COURT OF APPEALS OF THE STATE OF WASHINGTON DIVISION ONE
Sep 22, 2014
No. 69517-7-I (Wash. Ct. App. Sep. 22, 2014)

Opinion

69517-7-I

09-22-2014

STATE OF WASHINGTON, Respondent, v. ROBERT EUGENE DEAN, III, Appellant.


UNPUBLISHED OPINION

Schindler, J.

A jury convicted Robert Eugene Dean, III of assault in the second degree. Dean appealed his conviction, arguing the jury instruction defining "reckless" as "a wrongful act" rather than using the specific statutory language of "substantial bodily harm" impermissibly relieved the State of its burden of proof. Adhering to our decision in State v. Johnson, 172 Wn.App. 112, 297 P.3d 710 (2012), we reversed. State v. Dean, 179 Wn.App. 1012, 2014 WL 295841. In State v. Johnson, 180 Wn.2d 295, 307-08, 325 P.3d 135 (2014), the Washington Supreme Court held that the instruction defining "reckless" need not include the specific statutory language where the to-convict instruction properly set forth the elements of the crime, and remanded this case for reconsideration. Consistent with Johnson, we affirm the conviction.

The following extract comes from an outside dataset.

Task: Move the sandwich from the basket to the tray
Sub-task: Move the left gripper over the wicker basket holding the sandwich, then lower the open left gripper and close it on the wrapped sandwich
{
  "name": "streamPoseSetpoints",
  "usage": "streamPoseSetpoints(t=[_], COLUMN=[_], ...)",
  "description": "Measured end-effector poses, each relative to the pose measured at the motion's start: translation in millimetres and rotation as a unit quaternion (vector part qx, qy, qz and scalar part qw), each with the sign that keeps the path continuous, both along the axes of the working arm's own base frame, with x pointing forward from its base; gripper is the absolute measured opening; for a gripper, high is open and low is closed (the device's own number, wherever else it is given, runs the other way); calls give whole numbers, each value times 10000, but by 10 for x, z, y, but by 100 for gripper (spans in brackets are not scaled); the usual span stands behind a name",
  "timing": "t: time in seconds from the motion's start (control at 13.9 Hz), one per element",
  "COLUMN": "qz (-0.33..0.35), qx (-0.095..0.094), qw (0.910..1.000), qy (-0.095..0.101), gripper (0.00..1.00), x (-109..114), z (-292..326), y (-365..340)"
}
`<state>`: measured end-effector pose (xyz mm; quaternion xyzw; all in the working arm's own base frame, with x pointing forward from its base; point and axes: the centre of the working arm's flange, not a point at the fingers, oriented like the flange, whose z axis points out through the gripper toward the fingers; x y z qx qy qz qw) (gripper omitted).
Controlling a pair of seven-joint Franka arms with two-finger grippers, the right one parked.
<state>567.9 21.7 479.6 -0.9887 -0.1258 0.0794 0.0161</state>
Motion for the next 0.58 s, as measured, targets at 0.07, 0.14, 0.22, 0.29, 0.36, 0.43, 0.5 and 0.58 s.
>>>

Ibrahim Al-Sebah worked as a security guard at Safeway. Al-Sebah testified that on the evening of July 21, 2012, he saw an individual, later identified as Robert Eugene Dean, III, put a bottle of ketchup and a box of frozen chicken into his backpack. Al-Sebah confronted Dean and told him to either return the items or immediately pay for the ketchup and frozen chicken. Al-Sebah testified that as he was removing the items from the backpack, Dean cut him with a small knife on his face and wrist. Dr. Craig Nattkemper testified that the laceration to Al-Sebah's left ear required 15 sutures and the laceration on the right wrist required 4 stitches.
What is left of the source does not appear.